I have been following this thread since it started but for a lack of something intelligent to add I have kept quiet.Yesterday however, I was speaking to an old friend who has just moved to Dayton Beach Fl and he is also a fellow admirer.I told him about your situation and he told me that he had a cousin that was a nurse practitioner and she had just bought a house in Daytona Beach as well.He said he could contact her and see if she could help you in some way.I just wanted to know if that would be of interest to you.If so please let me know an i will be happy to do it.

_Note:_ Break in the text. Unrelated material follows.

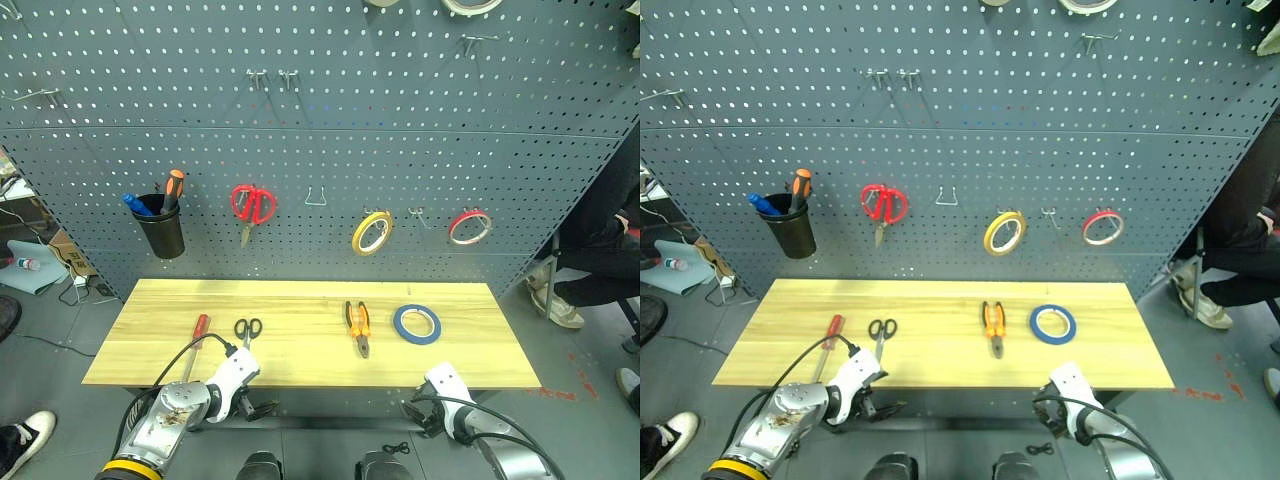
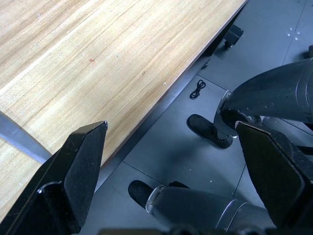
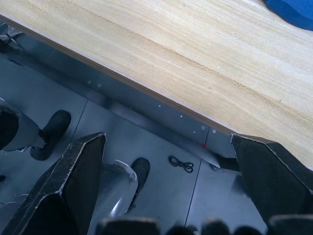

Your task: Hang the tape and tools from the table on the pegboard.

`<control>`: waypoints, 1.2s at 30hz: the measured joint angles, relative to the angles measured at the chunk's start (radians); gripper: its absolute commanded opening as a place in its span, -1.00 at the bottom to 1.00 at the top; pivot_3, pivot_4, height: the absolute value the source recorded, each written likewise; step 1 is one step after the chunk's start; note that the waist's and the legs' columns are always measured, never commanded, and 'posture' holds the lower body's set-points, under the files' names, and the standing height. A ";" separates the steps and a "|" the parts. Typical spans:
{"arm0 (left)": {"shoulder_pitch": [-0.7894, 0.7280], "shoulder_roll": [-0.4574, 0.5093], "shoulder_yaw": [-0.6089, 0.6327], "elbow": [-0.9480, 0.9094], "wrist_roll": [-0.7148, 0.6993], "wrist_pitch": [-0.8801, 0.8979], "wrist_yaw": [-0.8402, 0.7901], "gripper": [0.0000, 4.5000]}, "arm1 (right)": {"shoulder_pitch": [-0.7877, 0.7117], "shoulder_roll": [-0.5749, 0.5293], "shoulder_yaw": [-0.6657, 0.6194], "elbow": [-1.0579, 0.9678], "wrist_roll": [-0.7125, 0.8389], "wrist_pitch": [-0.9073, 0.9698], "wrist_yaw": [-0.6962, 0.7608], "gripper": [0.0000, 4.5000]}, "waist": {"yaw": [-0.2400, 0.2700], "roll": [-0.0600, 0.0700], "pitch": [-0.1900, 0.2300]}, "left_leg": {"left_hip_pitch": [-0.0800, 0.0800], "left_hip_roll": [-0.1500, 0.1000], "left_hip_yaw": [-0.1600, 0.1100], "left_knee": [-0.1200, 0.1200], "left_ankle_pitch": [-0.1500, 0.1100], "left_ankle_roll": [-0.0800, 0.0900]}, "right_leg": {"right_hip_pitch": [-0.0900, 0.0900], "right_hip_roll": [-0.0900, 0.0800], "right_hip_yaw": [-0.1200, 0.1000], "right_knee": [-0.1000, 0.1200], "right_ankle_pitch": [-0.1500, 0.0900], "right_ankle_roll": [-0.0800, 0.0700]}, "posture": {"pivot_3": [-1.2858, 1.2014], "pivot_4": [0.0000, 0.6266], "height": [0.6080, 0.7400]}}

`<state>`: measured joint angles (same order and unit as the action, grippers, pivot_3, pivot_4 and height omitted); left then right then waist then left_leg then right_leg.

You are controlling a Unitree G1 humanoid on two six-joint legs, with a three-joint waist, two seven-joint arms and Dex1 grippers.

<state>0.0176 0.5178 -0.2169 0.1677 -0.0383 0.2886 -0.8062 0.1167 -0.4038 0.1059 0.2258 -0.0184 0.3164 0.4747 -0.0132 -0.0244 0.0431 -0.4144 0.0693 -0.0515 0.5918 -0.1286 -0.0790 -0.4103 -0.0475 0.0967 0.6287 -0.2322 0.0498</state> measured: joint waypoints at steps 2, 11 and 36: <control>0.000 0.000 0.001 -0.004 -0.002 0.006 -0.001 0.99 | 0.000 0.000 0.000 0.000 0.000 0.000 -0.001 1.00 | 0.000 0.000 0.000 | 0.000 0.000 0.000 0.000 0.000 0.000 | 0.000 0.000 0.000 0.000 0.000 0.000 | 0.12 -1.00 1.00; -0.024 0.042 0.041 -0.155 -0.078 0.016 -0.084 0.99 | -0.066 -0.117 -0.012 -0.140 0.002 0.032 0.052 1.00 | -0.001 0.001 0.003 | 0.000 0.000 0.001 0.000 0.000 0.000 | -0.002 -0.001 0.000 0.000 0.000 0.000 | 0.12 -0.84 1.00; -0.108 -0.120 0.046 -0.473 -0.342 0.020 -0.104 0.99 | -0.908 -0.128 0.172 0.780 -0.155 -0.187 0.397 1.00 | 0.025 -0.001 0.169 | -0.009 0.000 -0.001 0.004 0.000 0.018 | 0.002 0.002 0.003 0.003 -0.006 0.004 | 0.20 -0.17 1.00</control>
<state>-0.0908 0.3976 -0.1713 -0.3058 -0.3808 0.3082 -0.9101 -0.7909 -0.5315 0.2776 1.0060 -0.1736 0.1296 0.8713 0.0118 -0.0252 0.2118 -0.4232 0.0689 -0.0529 0.5955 -0.1283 -0.0614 -0.4083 -0.0456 0.0996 0.6316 -0.2385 0.0539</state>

I hope everything works out for you soon. I have also made a donation to you this morning.Please continue to let us know how things are going and know that we care.


----------



## Stevej69

I was afraid something may have been seriously wrong since I saw the lack of updates on the website. I had just left the site when you had all of the initial hospital problems. This is Steve down in West Palm Beach. I have spoken with you at various times over the years Lexi, and I really hope you have a turn of good luck and your health improves and and somebody steps up in your area and you get the help you need. I have no clue where that help can come from, local government?, TV stations?, newspapers?. I'm surprised a tv station has not tried to help. They are always looking for things to report on. I wish I personally could help more. I have always wanted to meet you in person Lexi. I could always come up for a weekend to help out if needed. I will look into a few ideas of people/places that might be able to help. If I get any leads, I will pass on the info. Stay strong Lexi, this may be a lowpoint right now, things will get better.


----------



## Lexi

Stevej69 said:


> I was afraid something may have been seriously wrong since I saw the lack of updates on the website. I had just left the site when you had all of the initial hospital problems. This is Steve down in West Palm Beach. I have spoken with you at various times over the years Lexi, and I really hope you have a turn of good luck and your health improves and and somebody steps up in your area and you get the help you need. I have no clue where that help can come from, local government?, TV stations?, newspapers?. I'm surprised a tv station has not tried to help. They are always looking for things to report on. I wish I personally could help more. I have always wanted to meet you in person Lexi. I could always come up for a weekend to help out if needed. I will look into a few ideas of people/places that might be able to help. If I get any leads, I will pass on the info. Stay strong Lexi, this may be a lowpoint right now, things will get better.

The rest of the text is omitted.